Madre e figlia 15enne morte dopo una cena: 5 medici indagati, fissata l’autopsia. Ancora ricoverato il padre

Ospedale
Una corsia d'ospedale

Sono morte l’una a poche ore di distanza l’una dall’altra, scandendo una tragedia sulla quale sta indagando adesso la procura della Repubblica di Campobasso. Antonella Di Ielsi, 50 anni, e la figlia Sara Di Vita, 15 anni, sono decedute tra la sera di sabato e la mattina di domenica in circostanze sulle quali l’autopsia dovrà fare chiarezza. Per ora la procura, in vista dell’autopsia, ha iscritto nel registro degli indagati cinque medici: si tratta di tre medici del Cardarelli, due venezuelani e un italiano, e di due dottori della guardia medica di guardia e Pronto Soccorso operativi al Cardarelli. È un atto dovuto per consentire ai camici bianchi la possibilità di nominare dei propri consulenti. I cinque operatori sanitari, intervenuti nelle prime fasi di assistenza, risultano indagati – a vario titolo – per i reati di omicidio colposo, lesioni colpose e responsabilità colposa per morte o lesioni personali in ambito sanitario.

Si sospetta che a provocare la morte di madre e figlia – residenti a Pietracatella, in provincia di Campobasso – sia stata un’intossicazione alimentare: l’autopsia darà però risposte certe, l’esame sarà eseguito mercoledì mattina. Mamma, papà e figlia aveva cenato insieme la sera del 24 dicembre, consumando un piatto a base di funghi e cozze. Poche ore dopo si sono sentite male. Secondo una prima ricostruzione, madre e figlia sono state due volte al pronto soccorso per alcuni sintomi riconducibili a un’intossicazione, ma poi rimandate a casa.

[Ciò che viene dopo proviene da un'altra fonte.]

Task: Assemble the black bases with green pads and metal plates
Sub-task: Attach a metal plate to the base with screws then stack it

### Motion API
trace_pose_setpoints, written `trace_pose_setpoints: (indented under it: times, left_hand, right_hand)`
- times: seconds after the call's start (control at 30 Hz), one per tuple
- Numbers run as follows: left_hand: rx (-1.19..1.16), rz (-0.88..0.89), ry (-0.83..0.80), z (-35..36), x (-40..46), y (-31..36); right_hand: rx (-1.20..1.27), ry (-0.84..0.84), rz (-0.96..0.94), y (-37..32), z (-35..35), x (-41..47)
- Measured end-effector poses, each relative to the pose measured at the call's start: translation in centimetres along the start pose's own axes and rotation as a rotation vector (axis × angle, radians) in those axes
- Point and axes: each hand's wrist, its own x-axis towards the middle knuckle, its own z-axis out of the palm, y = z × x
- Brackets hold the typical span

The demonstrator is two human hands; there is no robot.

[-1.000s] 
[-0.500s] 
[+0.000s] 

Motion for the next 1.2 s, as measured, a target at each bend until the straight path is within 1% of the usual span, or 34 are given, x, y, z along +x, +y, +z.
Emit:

Entrambe erano state ricoverate nell’ospedale Cardarelli di Campobasso. Il padre della ragazza, Gianni Di Vita, è attualmente ricoverato, sotto osservazione, all’istituto Spallanzani di Roma. Per ragioni precauzionali, inoltre, anche la sorella della minore – asintomatica – è ricoverata nello stesso istituto. «L’indagine è prioritariamente volta a ricostruire l’intera catena degli interventi medici – ha spiegato il procuratore Nicola D’Angelo – con specifico riguardo ai precedenti accessi della quindicenne e di sua madre presso il pronto soccorso: risulta, infatti, che la minore si fosse presentata in struttura per due volte prima del decesso. Data l’estrema complessità del quadro clinico – ha aggiunto ancora il procuratore – sono stati disposti accertamenti multidisciplinari per verificare l’eventuale sussistenza di negligenze o sottovalutazioni del quadro clinico della minore e della madre, nonché errori nell’applicazione dei protocolli diagnostici». Contestualmente, si indaga sugli interventi richiesti dalla madre prima dell’evento fatale. Già acquisiti cartelle cliniche, referti sanitari e documentazione relativa ai precedenti accessi al Pronto soccorso della quindicenne e della madre nei giorni antecedenti al peggioramento del quadro clinico.

Gli inquirenti stanno inoltre approfondendo il contesto familiare e alimentare, con sequestri di alimenti effettuati nell’abitazione di Pietracatella.  Tra gli accertamenti, oltre a quelli sugli alimenti prelevati ieri nella casa di famiglia – vongole, cozze, seppie baccalà e funghi, questi ultimi prodotti confezionati e certificati, consumati il 24 dicembre – si stanno effettuando verifiche su una eventuale contaminazione accidentale di farine.